--- START ---

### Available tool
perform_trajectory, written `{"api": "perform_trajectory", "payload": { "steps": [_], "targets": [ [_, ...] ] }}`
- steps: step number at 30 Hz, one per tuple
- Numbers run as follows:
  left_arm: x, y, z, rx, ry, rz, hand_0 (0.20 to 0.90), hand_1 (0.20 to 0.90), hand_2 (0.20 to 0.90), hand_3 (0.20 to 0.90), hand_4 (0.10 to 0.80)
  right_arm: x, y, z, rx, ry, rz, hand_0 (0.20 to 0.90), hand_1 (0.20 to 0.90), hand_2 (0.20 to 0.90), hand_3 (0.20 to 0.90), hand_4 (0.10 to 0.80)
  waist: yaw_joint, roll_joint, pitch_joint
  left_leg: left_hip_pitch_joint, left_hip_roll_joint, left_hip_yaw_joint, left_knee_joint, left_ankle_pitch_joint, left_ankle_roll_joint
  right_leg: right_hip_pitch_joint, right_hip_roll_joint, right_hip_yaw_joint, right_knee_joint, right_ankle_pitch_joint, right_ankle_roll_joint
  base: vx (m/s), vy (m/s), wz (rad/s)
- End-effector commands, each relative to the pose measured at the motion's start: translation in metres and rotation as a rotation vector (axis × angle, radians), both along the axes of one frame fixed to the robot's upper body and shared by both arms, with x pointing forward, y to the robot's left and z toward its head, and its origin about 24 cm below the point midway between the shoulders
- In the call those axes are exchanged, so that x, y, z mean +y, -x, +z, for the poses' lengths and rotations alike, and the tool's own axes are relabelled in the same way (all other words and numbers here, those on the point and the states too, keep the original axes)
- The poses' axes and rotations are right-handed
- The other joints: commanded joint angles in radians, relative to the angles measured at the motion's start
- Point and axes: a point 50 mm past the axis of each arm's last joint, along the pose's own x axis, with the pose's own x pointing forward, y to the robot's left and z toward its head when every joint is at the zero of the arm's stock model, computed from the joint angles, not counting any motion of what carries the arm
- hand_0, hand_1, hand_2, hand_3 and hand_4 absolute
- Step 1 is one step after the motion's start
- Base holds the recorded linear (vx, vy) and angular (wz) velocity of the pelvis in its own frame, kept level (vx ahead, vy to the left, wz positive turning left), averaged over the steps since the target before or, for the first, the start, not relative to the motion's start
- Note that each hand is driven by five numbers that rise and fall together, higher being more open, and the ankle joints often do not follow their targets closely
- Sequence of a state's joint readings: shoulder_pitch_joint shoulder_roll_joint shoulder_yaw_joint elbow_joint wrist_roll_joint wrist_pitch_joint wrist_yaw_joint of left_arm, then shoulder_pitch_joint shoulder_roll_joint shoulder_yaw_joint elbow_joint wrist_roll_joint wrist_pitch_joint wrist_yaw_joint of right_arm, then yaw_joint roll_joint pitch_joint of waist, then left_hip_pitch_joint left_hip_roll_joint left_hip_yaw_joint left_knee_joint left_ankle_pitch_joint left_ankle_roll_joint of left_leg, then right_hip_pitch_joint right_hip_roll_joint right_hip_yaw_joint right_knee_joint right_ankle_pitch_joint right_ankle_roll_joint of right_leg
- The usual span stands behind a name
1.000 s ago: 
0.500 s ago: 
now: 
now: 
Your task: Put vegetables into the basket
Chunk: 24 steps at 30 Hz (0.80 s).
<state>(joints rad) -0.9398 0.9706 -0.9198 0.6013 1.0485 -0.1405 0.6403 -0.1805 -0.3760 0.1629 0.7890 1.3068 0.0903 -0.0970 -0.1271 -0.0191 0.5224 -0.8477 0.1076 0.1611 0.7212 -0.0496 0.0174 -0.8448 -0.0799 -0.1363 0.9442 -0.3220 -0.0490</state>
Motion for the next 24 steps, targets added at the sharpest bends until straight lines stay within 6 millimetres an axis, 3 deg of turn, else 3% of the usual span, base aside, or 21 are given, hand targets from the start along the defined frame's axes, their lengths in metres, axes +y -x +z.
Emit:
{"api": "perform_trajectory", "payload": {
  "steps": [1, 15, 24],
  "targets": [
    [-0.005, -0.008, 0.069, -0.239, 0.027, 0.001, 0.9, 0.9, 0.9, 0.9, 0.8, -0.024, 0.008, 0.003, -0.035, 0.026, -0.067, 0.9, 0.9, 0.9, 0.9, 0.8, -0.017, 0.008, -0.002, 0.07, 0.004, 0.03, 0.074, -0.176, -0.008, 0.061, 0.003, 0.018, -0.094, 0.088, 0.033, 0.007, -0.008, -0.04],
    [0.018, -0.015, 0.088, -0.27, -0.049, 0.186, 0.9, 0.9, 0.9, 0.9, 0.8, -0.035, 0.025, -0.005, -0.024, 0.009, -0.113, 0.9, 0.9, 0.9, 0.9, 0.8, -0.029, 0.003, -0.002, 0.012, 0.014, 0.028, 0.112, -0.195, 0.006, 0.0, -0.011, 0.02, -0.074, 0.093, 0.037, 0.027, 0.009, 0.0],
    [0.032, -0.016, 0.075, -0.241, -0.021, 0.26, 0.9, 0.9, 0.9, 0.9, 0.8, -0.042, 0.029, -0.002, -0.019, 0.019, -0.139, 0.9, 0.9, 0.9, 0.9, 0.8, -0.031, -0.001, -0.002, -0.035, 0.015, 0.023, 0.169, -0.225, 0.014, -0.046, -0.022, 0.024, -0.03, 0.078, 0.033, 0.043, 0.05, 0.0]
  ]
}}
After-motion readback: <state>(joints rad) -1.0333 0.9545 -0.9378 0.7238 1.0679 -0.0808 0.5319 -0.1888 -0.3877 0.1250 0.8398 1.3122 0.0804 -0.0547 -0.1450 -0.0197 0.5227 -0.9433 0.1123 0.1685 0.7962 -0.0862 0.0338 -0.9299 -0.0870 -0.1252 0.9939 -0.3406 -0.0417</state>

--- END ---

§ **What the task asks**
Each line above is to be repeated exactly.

§ **Written solution**
### Available tool
perform_trajectory, written `{"api": "perform_trajectory", "payload": { "steps": [_], "targets": [ [_, ...] ] }}`
- steps: step number at 30 Hz, one per tuple
- Numbers run as follows:
  left_arm: x, y, z, rx, ry, rz, hand_0 (0.20 to 0.90), hand_1 (0.20 to 0.90), hand_2 (0.20 to 0.90), hand_3 (0.20 to 0.90), hand_4 (0.10 to 0.80)
  right_arm: x, y, z, rx, ry, rz, hand_0 (0.20 to 0.90), hand_1 (0.20 to 0.90), hand_2 (0.20 to 0.90), hand_3 (0.20 to 0.90), hand_4 (0.10 to 0.80)
  waist: yaw_joint, roll_joint, pitch_joint
  left_leg: left_hip_pitch_joint, left_hip_roll_joint, left_hip_yaw_joint, left_knee_joint, left_ankle_pitch_joint, left_ankle_roll_joint
  right_leg: right_hip_pitch_joint, right_hip_roll_joint, right_hip_yaw_joint, right_knee_joint, right_ankle_pitch_joint, right_ankle_roll_joint
  base: vx (m/s), vy (m/s), wz (rad/s)
- End-effector commands, each relative to the pose measured at the motion's start: translation in metres and rotation as a rotation vector (axis × angle, radians), both along the axes of one frame fixed to the robot's upper body and shared by both arms, with x pointing forward, y to the robot's left and z toward its head, and its origin about 24 cm below the point midway between the shoulders
- In the call those axes are exchanged, so that x, y, z mean +y, -x, +z, for the poses' lengths and rotations alike, and the tool's own axes are relabelled in the same way (all other words and numbers here, those on the point and the states too, keep the original axes)
- The poses' axes and rotations are right-handed
- The other joints: commanded joint angles in radians, relative to the angles measured at the motion's start
- Point and axes: a point 50 mm past the axis of each arm's last joint, along the pose's own x axis, with the pose's own x pointing forward, y to the robot's left and z toward its head when every joint is at the zero of the arm's stock model, computed from the joint angles, not counting any motion of what carries the arm
- hand_0, hand_1, hand_2, hand_3 and hand_4 absolute
- Step 1 is one step after the motion's start
- Base holds the recorded linear (vx, vy) and angular (wz) velocity of the pelvis in its own frame, kept level (vx ahead, vy to the left, wz positive turning left), averaged over the steps since the target before or, for the first, the start, not relative to the motion's start
- Note that each hand is driven by five numbers that rise and fall together, higher being more open, and the ankle joints often do not follow their targets closely
- Sequence of a state's joint readings: shoulder_pitch_joint shoulder_roll_joint shoulder_yaw_joint elbow_joint wrist_roll_joint wrist_pitch_joint wrist_yaw_joint of left_arm, then shoulder_pitch_joint shoulder_roll_joint shoulder_yaw_joint elbow_joint wrist_roll_joint wrist_pitch_joint wrist_yaw_joint of right_arm, then yaw_joint roll_joint pitch_joint of waist, then left_hip_pitch_joint left_hip_roll_joint left_hip_yaw_joint left_knee_joint left_ankle_pitch_joint left_ankle_roll_joint of left_leg, then right_hip_pitch_joint right_hip_roll_joint right_hip_yaw_joint right_knee_joint right_ankle_pitch_joint right_ankle_roll_joint of right_leg
- The usual span stands behind a name
1.000 s ago: 
0.500 s ago: 
now: 
now: 
Your task: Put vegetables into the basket
Chunk: 24 steps at 30 Hz (0.80 s).
<state>(joints rad) -0.9398 0.9706 -0.9198 0.6013 1.0485 -0.1405 0.6403 -0.1805 -0.3760 0.1629 0.7890 1.3068 0.0903 -0.0970 -0.1271 -0.0191 0.5224 -0.8477 0.1076 0.1611 0.7212 -0.0496 0.0174 -0.8448 -0.0799 -0.1363 0.9442 -0.3220 -0.0490</state>
Motion for the next 24 steps, targets added at the sharpest bends until straight lines stay within 6 millimetres an axis, 3 deg of turn, else 3% of the usual span, base aside, or 21 are given, hand targets from the start along the defined frame's axes, their lengths in metres, axes +y -x +z.
Emit:
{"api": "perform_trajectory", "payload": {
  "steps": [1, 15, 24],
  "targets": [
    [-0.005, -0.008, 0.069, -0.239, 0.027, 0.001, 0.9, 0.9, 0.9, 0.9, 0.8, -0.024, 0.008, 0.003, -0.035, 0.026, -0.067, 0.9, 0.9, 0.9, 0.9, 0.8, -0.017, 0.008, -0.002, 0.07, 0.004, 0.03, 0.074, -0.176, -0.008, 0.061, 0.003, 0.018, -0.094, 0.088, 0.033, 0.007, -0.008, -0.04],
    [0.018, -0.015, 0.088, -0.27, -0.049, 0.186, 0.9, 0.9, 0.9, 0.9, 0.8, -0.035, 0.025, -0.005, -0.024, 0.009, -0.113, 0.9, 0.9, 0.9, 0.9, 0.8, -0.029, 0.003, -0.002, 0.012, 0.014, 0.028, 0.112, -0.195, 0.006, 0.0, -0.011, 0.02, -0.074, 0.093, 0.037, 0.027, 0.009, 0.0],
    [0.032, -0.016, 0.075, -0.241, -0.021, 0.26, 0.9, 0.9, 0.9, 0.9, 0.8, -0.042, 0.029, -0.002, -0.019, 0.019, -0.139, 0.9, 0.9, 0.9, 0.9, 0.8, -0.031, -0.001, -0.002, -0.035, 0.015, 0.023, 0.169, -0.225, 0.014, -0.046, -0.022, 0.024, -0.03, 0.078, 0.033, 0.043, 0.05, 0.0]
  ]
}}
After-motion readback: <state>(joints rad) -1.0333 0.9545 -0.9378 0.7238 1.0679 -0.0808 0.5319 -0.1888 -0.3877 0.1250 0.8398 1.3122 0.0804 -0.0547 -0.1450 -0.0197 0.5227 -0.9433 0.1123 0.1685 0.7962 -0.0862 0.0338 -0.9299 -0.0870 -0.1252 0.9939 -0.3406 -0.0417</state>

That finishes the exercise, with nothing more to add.